If, as I had, you've drunk too much for too long and slid into addiction, all is not lost. You can escape. You can't do it on your own, but you'll have to make the initial move yourself. First of all, you'll have to give up trying to give up and give in. Acknowledge that you're screwed. That's what physically going into treatment meant for me. I needed the commitment, the establishment, the authority, the clout, of this University of Sobriety. For some this hasn't been enough. For others, joining AA has been sufficient. Timing is everything. You've got to catch yourself at the right moment. I believe I went into treatment at the nadir of my despair, and the momentum I had carried me through.
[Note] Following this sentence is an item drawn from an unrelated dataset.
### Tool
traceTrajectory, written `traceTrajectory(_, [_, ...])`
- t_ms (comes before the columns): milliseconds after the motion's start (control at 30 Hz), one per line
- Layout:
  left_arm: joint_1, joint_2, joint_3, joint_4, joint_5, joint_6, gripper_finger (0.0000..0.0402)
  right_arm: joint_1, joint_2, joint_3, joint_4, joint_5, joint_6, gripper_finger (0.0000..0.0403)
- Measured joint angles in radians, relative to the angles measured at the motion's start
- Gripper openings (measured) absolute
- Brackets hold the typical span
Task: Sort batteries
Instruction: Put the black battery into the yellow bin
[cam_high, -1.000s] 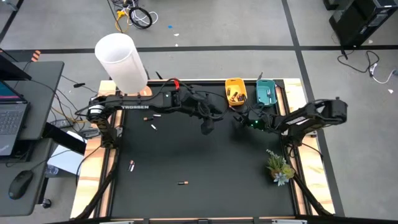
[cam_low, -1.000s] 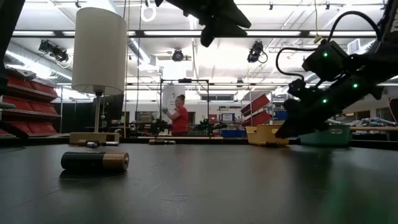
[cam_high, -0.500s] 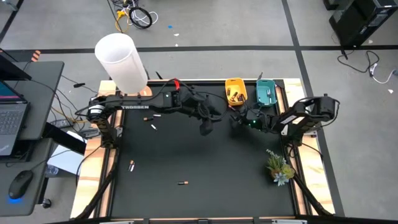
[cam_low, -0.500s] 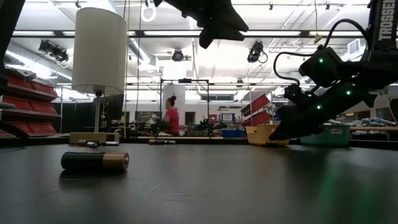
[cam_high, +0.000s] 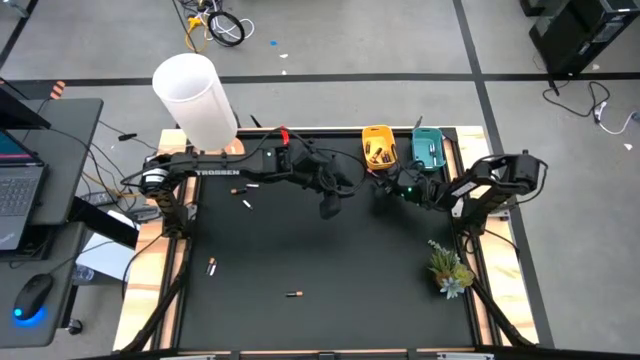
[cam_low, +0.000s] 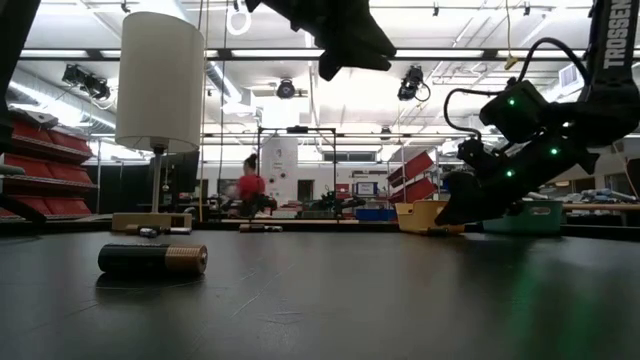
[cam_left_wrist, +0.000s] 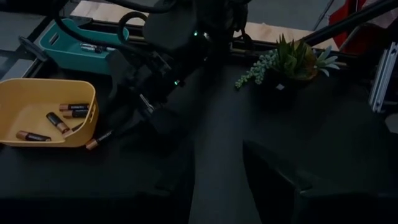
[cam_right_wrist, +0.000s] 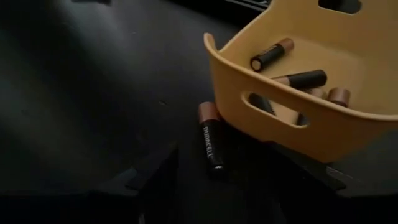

Then you need support. My recovery has been sustained by a cocktail of AA shared experience, aftercare analysis, encouragement from people close to me, terrific support from Tess, and genuine improvements in physical and mental wellbeing (you discount these while you're drinking, but in fact they are a terrific bonus - the quality of sleep is wonderful and universally remarked upon).
But recovery started with me and can only start from you. Just as surely as nobody else made you drink, nobody else can make you stop. It's as if somewhere inside us we alcoholics have a place that makes us want to drink. That's where we must go to alter the controls, to want to not drink. Only then can we use the help of others that we need to succeed.